An avid sports fan, Gonyea, who lives in northern Washington D.C., tries to catch at least one of the Tigers baseball games when they play a Baltimore series. Tigers’ broadcaster Dan Dickerson is a good friend, and the two former Detroit radio news reporters talk often.

“He wants to talk politics, and I want to talk baseball,” Gonyea laughs. “Thanks to Smartphones and the MLB app, we’ve got him on our back porch every night all summer long.”

The Twitterverse

Gonyea’s social media sites are active Detroit tourism promotions, and he’s quick to recommend places to colleagues, friends and acquaintances who plan visits: the Diego Rivera murals and the entire Detroit Institute of Arts, the lobby of the Guardian Building, Lafayette Coney Island, the showroom and shop at Pewabic, a trip on Lakeshore Drive along Lake St. Clair through the Grosse Pointes, Slows Bar-B-Q in Detroit and Shatila Bakery in Dearborn.

“It’s all part of that, ‘Yes, I know what you think of Detroit and I know it’s a big troubled city, and it’s going through bankruptcy, and we all know that story.’ But I also need you to know this is Detroit too and maybe you didn’t know that and maybe you didn’t give the place credit,” he says. “That’s what I try and do pretty regularly.”

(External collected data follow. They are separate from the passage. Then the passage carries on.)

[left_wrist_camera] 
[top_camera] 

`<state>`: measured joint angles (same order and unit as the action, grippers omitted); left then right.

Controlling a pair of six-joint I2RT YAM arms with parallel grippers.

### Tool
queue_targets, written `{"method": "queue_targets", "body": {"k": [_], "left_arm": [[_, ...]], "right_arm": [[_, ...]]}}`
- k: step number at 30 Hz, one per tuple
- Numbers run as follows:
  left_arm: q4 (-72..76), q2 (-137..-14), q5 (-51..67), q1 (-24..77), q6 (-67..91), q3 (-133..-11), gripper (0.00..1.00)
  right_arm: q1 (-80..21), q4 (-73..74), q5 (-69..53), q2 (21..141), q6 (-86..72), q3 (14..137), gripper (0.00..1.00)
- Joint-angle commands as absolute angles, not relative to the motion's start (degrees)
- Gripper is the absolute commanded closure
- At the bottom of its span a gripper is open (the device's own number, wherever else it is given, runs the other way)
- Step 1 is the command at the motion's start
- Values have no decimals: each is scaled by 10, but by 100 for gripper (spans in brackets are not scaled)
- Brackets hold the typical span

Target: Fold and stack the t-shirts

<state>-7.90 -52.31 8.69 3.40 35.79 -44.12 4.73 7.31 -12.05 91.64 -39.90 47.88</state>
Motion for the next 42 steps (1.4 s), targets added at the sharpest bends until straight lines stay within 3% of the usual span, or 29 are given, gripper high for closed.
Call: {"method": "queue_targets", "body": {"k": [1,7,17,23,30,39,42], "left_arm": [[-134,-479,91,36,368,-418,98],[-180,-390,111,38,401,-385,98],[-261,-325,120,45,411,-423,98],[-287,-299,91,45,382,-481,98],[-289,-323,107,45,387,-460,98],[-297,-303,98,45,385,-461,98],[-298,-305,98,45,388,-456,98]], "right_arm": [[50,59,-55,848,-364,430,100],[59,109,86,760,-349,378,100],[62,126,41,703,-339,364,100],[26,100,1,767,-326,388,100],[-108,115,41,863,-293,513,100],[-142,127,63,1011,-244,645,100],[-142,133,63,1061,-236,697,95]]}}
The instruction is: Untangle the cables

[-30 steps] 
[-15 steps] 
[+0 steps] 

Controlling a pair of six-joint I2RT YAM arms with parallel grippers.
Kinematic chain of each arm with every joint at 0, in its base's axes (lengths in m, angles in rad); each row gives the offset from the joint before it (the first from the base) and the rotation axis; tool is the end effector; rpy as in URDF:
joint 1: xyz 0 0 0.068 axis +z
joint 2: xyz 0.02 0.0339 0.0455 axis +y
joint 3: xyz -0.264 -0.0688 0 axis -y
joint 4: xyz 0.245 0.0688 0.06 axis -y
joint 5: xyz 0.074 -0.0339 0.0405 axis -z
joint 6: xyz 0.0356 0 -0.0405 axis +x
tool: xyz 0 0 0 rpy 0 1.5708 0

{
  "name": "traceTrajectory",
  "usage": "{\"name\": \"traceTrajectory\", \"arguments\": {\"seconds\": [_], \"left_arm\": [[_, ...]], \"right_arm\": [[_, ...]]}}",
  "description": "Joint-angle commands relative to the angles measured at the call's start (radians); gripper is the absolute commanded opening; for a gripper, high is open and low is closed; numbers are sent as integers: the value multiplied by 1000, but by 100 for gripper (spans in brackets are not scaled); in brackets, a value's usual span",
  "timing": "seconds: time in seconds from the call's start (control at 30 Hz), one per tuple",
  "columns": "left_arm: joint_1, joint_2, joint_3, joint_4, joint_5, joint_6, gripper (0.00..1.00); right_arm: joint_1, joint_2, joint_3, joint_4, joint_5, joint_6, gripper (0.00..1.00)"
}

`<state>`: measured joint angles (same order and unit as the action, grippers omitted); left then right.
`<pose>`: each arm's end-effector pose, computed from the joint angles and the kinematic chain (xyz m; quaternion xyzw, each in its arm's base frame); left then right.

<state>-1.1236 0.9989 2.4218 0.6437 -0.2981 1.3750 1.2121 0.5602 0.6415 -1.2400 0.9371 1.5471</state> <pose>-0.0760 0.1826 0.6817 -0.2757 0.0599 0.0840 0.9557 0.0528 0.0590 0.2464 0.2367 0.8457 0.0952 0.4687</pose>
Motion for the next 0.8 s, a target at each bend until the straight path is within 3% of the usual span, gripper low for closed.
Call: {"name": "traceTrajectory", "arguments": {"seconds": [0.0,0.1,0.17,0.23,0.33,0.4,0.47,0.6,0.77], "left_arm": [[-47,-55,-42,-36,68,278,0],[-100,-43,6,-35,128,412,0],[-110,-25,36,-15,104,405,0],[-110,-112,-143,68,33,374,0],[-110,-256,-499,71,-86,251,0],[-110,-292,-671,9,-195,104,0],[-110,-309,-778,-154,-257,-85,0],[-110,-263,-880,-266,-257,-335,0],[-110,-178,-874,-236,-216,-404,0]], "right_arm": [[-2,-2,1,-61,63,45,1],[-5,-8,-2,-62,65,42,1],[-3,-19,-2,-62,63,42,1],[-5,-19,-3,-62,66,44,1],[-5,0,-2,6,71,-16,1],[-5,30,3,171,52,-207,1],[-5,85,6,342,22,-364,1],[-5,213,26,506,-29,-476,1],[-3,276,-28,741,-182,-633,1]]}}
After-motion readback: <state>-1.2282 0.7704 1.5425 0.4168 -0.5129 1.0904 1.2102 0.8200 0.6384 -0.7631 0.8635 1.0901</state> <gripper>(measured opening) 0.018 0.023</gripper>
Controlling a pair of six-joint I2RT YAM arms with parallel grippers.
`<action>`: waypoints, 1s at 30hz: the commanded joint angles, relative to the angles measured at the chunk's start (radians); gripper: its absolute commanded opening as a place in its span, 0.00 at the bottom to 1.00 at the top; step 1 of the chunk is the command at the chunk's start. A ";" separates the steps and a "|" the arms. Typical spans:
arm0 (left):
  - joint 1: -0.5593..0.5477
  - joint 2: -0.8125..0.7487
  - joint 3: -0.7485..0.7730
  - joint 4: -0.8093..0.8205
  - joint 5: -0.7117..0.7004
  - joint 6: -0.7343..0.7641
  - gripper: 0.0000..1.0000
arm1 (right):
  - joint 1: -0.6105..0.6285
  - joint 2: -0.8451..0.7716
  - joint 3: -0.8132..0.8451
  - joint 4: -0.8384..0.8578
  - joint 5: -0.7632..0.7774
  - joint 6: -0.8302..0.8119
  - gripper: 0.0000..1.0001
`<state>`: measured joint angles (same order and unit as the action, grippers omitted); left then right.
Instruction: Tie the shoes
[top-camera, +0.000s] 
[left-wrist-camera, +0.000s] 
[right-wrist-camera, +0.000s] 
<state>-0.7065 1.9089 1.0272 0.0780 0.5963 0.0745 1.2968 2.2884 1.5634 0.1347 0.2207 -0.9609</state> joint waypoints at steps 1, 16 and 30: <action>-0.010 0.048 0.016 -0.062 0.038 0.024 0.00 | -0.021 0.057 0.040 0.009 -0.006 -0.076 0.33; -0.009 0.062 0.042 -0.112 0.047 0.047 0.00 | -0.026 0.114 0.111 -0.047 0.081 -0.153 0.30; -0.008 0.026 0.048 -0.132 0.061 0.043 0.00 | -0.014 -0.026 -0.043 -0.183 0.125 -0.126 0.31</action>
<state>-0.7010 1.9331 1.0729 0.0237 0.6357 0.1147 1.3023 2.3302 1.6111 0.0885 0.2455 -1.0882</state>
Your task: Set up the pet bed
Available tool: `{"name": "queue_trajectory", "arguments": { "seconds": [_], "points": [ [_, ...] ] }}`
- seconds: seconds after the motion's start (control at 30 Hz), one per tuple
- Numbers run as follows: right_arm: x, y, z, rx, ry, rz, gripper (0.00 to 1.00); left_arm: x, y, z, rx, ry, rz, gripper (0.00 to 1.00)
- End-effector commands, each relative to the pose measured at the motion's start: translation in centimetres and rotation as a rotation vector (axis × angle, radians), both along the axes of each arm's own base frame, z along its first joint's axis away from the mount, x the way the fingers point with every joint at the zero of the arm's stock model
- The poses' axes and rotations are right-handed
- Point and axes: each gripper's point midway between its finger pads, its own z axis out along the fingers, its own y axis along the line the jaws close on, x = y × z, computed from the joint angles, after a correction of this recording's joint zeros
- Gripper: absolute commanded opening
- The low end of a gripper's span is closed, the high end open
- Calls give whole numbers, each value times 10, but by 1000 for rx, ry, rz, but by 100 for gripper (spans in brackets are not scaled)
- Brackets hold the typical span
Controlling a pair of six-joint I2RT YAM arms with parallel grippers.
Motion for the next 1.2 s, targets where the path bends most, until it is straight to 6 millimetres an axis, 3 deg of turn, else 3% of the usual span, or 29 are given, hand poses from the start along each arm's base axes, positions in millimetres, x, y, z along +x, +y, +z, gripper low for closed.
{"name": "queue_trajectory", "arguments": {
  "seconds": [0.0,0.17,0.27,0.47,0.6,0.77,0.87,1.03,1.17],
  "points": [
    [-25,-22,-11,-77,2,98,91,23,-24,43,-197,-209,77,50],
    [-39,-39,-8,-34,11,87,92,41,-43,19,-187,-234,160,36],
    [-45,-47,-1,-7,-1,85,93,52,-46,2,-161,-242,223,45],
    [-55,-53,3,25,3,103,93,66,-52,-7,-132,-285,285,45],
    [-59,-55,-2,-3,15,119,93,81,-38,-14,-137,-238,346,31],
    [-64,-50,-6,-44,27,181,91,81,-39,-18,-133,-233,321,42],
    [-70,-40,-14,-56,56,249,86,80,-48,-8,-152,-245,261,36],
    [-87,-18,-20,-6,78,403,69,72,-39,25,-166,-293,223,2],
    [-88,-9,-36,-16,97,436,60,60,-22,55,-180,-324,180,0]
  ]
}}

But Gonyea also tackles more serious Detroit news in his reporting. He anchored Weekend Edition the Saturday after Mike Duggan was elected mayor and had this report, basically asking “Why would anyone want to be mayor?”

Among his favorite of his Detroit-centric stories for the national audience: his report about the Willie Horton statue at Comerica Park and his explanation of the Rivera murals and what they mean about Detroit’s auto industry.

More recently and on the political beat, he’s reported about the Romney family and its Michigan legacy and how son Mitt compared to father George.

Gonyea is closely following Detroit’s bankruptcy proceedings and finds the topic of interest nationally. “There’s always been a certain gritty image but now Detroit is that city everybody is interested in as the place that’s poised for a comeback. Or is it?” he says.

All Things Detroit

He finds he’s discussing Detroit in personal conversations as much as he is in professional work as people ask the native what it’s really like in the Motor City.

“They’re very curious and they  more often than not have an overwhelmingly negative impression of it. And I just talk to them,” he says. “I tell them what I like about the place and again I don’t sugar coat any of it but I like them to know that they’re not getting a complete picture and that they shouldn’t think of it as a caricature of this blighted area where most of it is no man’s land and you take you life into your hands.”

Just as he won’t predict the likelihood of a Hillary Clinton presidency or Obama’s ability to bounce back in the popularity polls, Gonyea can’t say how long he’ll be a Beltway insider reporting on the top national political stories.

“I would expect to do it for the foreseeable future as long as it’s still both fun and fascinating and it is endlessly fascinating,” he says. “I’ll keep doing it and hopefully people not just here but our listeners will want me to keep doing it.”